MASSIMO De RIGO: For many years our presence in the U.S. was small, but my family’s strategy is we don’t do things unless we are convinced. We finally found the right company when we got to know REM. The merger is part of De Rigo Vision’s strategic plan for international expansion where the U.S. represents the biggest market in the world.
SAILER: What has been the outcome of the merger?
De RIGO: The first step went extremely well because we decided to close in Miami and moved to L.A. within the first 45 days.
MIKE HUNDERT: We’re ahead of our marks because we prepared well. We are in alignment philosophically, values driven; our respect for people and devotion to customer service are well aligned, and that has made the implementation go smoothly.

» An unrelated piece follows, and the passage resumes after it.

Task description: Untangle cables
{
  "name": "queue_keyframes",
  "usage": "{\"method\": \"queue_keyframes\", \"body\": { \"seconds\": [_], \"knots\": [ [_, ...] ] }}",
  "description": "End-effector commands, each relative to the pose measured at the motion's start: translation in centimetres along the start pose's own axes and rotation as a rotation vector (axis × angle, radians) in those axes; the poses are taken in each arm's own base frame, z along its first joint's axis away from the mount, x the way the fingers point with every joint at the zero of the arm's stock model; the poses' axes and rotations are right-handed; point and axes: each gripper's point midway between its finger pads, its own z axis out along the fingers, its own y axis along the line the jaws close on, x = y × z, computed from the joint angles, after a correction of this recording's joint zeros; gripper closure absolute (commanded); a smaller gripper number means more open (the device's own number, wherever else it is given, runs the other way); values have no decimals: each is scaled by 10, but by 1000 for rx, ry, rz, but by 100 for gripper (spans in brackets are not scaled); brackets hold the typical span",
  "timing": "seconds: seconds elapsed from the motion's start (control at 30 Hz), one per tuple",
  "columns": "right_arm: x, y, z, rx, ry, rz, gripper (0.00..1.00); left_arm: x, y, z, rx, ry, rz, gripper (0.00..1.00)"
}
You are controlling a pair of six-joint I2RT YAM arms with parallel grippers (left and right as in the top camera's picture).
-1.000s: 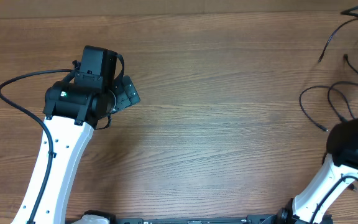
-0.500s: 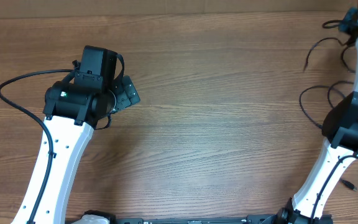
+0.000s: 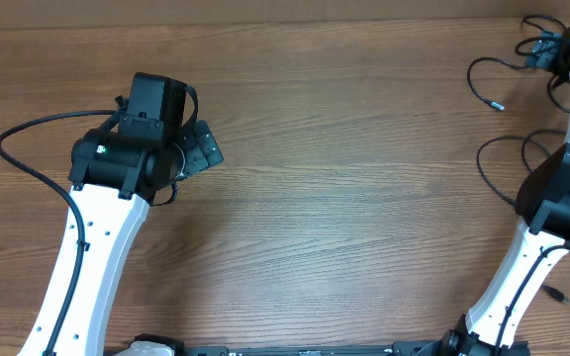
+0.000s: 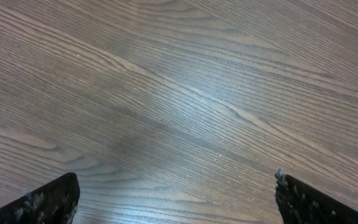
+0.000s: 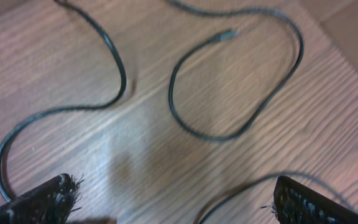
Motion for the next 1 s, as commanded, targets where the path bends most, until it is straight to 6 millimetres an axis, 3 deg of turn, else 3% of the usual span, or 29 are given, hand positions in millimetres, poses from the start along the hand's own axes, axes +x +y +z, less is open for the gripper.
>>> {"method": "queue_keyframes", "body": {
  "seconds": [0.0, 0.23, 0.3, 0.33, 0.37, 0.5, 0.7, 0.83, 0.97],
  "knots": [
    [-17, 6, -30, -86, -41, 71, 0, -6, 0, -1, -8, -16, -14, 0],
    [-25, 27, -99, -302, -59, 70, 0, -6, 0, -1, -8, -16, -15, 0],
    [-24, 34, -129, -386, -58, 67, 0, -6, 0, -1, -8, -16, -14, 1],
    [-22, 38, -157, -459, -60, 62, 0, -6, 0, -1, -8, -16, -14, 1],
    [-20, 40, -173, -494, -61, 60, 0, -6, 0, -1, -8, -16, -15, 0],
    [-10, 34, -233, -567, -70, 80, 0, -6, 0, -1, -8, -16, -15, 0],
    [24, 23, -307, -612, -56, 57, 0, -6, 0, -1, -8, -16, -14, 0],
    [63, 37, -346, -735, 48, 26, 0, -6, 0, -1, -8, -16, -15, 1],
    [95, 53, -368, -824, 166, -5, 0, -6, 0, -1, -8, -16, -14, 0]
  ]
}}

Today, there is no bigger family business in eyewear. We are the fourth largest eyewear company in the world, and it’s family. We have different values than other companies or those owned by private equity. We treat people differently.
De RIGO: Another similarity is our culture of product. We are focused on product, design, colors, frames. We want to surprise our customers when we present our collections, to be different, and I think we do it.

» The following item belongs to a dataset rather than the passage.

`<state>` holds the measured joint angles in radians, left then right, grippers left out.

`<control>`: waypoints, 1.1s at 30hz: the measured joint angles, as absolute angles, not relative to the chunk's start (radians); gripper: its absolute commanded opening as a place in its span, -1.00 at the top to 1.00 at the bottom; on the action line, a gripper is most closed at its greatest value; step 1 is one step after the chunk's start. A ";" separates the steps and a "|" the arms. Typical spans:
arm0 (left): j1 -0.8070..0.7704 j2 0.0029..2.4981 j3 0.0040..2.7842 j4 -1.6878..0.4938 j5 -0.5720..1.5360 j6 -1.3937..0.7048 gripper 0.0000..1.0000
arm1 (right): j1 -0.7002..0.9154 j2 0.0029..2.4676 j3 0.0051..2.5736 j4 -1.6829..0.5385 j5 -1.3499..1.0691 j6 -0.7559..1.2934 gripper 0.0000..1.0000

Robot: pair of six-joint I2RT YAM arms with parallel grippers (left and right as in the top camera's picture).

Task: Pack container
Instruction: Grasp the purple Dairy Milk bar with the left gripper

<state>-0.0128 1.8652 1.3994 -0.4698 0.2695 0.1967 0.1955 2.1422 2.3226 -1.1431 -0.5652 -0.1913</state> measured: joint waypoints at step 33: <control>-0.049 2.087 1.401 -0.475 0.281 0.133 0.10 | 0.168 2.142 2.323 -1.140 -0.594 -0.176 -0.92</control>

HUNDERT: The product teams report directly to each of us, understanding that product is at the heart of every other function in the organization. You can have great customer service and inventory management, but if you don’t have great product, the rest is for nothing.
De RIGO: At De Rigo Vision, we are focused on product and continuously making investments in the design and product division to be even more competitive in international markets. Our headquarters in Italy is able to design and develop winning product lines that are diversified in terms of taste and style but with a common denominator made of creativity, quality and elegance. Heritage and Italian style, which is appreciated all over the world, represents a unique asset for us.
“Now that we have the entire world covered, we’re in a position to represent the biggest brands.” -Mike Hundert
HUNDERT: Our brand portfolio tripled overnight. As we introduce brands Chopard and Lanvin and Dunhill on the higher end to Police, Escada, Nina Ricci and others in the middle and premium tiers we’ll bring American influence to the collections. Then we’ll add things to the global collection that are most appropriate for the U.S. customer. That product development process takes time.
The foundation to which Massimo refers is going to be built to attract bigger and better global brands to our enterprise. Now that we have the entire world covered, we’re in a position to represent the biggest brands in the world.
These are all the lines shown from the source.